[WHAT THE TASK REQUIRES] Copy exactly, please, the lines of the data from its start through the line containing "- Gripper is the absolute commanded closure".

Collection entries:
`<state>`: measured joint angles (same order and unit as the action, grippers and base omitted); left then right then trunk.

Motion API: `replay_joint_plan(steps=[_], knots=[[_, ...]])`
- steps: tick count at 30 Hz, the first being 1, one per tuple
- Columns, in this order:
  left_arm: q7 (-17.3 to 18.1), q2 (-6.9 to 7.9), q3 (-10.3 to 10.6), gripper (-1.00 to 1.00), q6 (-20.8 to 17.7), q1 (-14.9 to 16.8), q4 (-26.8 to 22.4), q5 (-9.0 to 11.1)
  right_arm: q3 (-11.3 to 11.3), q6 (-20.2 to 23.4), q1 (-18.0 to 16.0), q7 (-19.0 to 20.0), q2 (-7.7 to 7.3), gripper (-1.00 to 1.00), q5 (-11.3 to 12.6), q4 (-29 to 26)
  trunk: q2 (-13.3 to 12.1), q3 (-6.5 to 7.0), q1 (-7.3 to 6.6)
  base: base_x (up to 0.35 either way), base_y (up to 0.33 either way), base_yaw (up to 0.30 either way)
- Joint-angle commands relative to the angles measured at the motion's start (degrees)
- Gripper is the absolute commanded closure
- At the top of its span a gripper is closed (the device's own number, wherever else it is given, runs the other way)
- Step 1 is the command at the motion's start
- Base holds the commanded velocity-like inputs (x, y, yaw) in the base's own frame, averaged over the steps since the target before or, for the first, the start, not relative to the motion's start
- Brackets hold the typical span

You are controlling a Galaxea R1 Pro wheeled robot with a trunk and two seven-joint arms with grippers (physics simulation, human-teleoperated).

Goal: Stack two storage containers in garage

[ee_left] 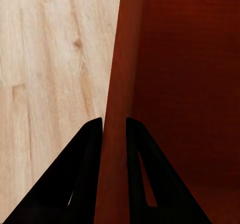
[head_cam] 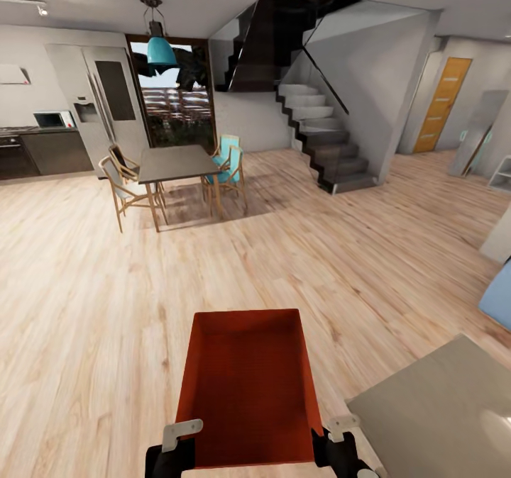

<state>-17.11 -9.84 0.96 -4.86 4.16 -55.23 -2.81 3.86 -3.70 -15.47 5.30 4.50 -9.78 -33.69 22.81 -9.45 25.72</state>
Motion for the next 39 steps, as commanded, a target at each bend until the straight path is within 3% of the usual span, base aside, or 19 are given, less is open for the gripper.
replay_joint_plan(steps=[1, 39], knots=[[-0.64, -0.16, -0.17, 1.0, -0.5, 0.06, -0.23, -0.92, 0.27, -0.17, 0.02, 0.94, 0.95, 1.0, -0.36, 0.03, 0.11, -0.11, 0.06, 0.306, 0.132, 0.0], [-0.55, -0.16, -0.15, 1.0, -0.5, 0.06, -0.23, -0.88, 0.44, -0.26, 0.02, 0.94, 0.95, 1.0, -0.4, -0.06, 0.11, -0.11, 0.06, 0.322, 0.006, -0.038]])
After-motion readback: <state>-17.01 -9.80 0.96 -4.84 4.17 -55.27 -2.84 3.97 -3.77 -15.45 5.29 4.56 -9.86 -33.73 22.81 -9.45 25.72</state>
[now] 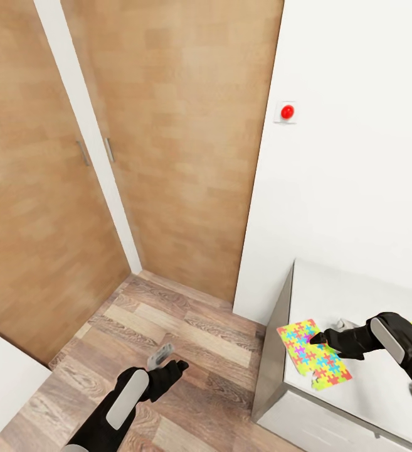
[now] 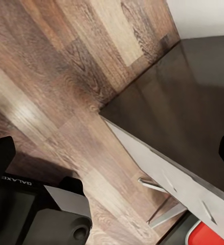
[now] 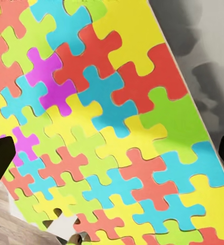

[WRITTEN SOLUTION]
`<state>`: measured joint angles (same order and unit as the action, grippers and base omitted); left then right then trunk.

Motion API: `replay_joint_plan(steps=[_], knots=[[_, ...]])`
- steps: tick count at 30 Hz, the first being 1, one per tuple
- Columns, in this order:
  left_arm: q7 (-17.3 to 18.1), q2 (-6.9 to 7.9), q3 (-10.3 to 10.6), gripper (-1.00 to 1.00), q6 (-20.8 to 17.7), q1 (-14.9 to 16.8), q4 (-26.8 to 22.4), q5 (-9.0 to 11.1)
  right_arm: q3 (-11.3 to 11.3), q6 (-20.2 to 23.4), q1 (-18.0 to 16.0), q7 (-19.0 to 20.0), q2 (-7.7 to 7.3), gripper (-1.00 to 1.00), q5 (-11.3 to 12.6), q4 (-29 to 26)
  trunk: q2 (-13.3 to 12.1), q3 (-6.5 to 7.0), q1 (-7.3 to 6.6)
  base: base_x (up to 0.35 either way), base_y (up to 0.33 either way), base_yaw (up to 0.30 either way)
- Joint-angle commands relative to the angles measured at the motion's start (degrees)
- Gripper is the absolute commanded closure

No additional answer text is required.